Hafid assentiu com a cabeça.
– Sempre contei sua amizade como meu maior bem. O que agora
entrego a você é de pouca importância, comparado à sua infindável
lealdade. Você dominou a arte de viver não para si exclusivamente,
mas para os outros, e essa preocupação timbrou-o acima de tudo como
um homem entre os homens. Agora eu o incito a apressar a consumação
dos meus planos. O tempo é o que de mais precioso eu possuo e a taça
do tempo de minha vida está quase cheia.
Erasmo voltou o rosto para ocultar as lágrimas.
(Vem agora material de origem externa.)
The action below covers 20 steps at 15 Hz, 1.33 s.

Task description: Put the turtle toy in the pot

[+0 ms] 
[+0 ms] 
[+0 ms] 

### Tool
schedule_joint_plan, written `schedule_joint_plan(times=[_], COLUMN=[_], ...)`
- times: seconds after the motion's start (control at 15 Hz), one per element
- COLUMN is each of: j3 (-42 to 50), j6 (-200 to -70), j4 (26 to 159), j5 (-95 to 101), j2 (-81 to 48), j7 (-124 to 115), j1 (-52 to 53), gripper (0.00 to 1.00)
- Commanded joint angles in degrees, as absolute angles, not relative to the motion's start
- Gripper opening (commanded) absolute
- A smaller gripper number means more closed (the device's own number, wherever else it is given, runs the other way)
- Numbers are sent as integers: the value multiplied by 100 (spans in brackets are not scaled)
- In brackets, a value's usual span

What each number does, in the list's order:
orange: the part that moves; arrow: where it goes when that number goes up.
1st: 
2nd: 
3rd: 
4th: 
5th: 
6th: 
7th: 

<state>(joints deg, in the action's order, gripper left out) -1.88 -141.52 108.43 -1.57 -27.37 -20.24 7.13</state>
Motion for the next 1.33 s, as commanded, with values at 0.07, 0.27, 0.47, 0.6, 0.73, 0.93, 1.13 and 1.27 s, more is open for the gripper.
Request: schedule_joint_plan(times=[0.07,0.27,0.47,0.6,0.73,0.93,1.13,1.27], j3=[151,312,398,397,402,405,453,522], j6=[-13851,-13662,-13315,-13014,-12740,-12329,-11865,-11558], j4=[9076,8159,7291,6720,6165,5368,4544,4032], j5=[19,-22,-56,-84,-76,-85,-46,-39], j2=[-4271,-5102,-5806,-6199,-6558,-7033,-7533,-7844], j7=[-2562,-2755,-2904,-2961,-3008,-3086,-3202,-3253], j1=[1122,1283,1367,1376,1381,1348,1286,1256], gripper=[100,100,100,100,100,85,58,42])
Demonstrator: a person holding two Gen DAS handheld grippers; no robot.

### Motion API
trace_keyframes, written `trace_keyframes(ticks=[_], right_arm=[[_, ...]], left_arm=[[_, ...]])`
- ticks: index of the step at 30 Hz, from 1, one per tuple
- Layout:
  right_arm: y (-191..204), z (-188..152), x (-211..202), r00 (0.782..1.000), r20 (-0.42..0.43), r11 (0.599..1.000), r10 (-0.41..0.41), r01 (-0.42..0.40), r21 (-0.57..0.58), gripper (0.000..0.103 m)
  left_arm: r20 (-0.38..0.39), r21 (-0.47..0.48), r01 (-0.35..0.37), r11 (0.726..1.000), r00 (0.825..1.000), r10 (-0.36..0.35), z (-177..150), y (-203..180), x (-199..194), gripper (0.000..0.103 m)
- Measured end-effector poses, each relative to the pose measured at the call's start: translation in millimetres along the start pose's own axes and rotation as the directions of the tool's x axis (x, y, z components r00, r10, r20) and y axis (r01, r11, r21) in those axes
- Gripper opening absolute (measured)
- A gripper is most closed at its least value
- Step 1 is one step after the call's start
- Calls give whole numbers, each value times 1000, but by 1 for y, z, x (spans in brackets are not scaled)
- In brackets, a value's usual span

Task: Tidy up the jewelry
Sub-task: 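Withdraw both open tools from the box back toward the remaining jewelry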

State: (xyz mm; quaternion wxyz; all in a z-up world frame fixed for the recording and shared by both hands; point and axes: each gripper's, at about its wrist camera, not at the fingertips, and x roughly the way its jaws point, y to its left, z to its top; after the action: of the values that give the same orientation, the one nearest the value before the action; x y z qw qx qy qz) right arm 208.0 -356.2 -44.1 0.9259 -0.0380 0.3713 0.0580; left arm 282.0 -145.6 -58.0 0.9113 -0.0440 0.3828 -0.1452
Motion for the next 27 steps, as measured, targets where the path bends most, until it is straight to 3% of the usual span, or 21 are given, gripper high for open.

Sua voz embargou, ao perguntar:
– E o que é a promessa, ainda por cumprir? Conquanto tenhamos
sido como irmãos, nunca ouvi o senhor falar de tal coisa.
Hafid cruzou os braços e sorriu.
– Encontrá-lo-ei de novo ao desincumbir-se de minhas ordens
desta manhã. Revelar-lhe-ei, então, um segredo que não partilhei com
ninguém, exceto minha adorada esposa, por cerca de trinta anos.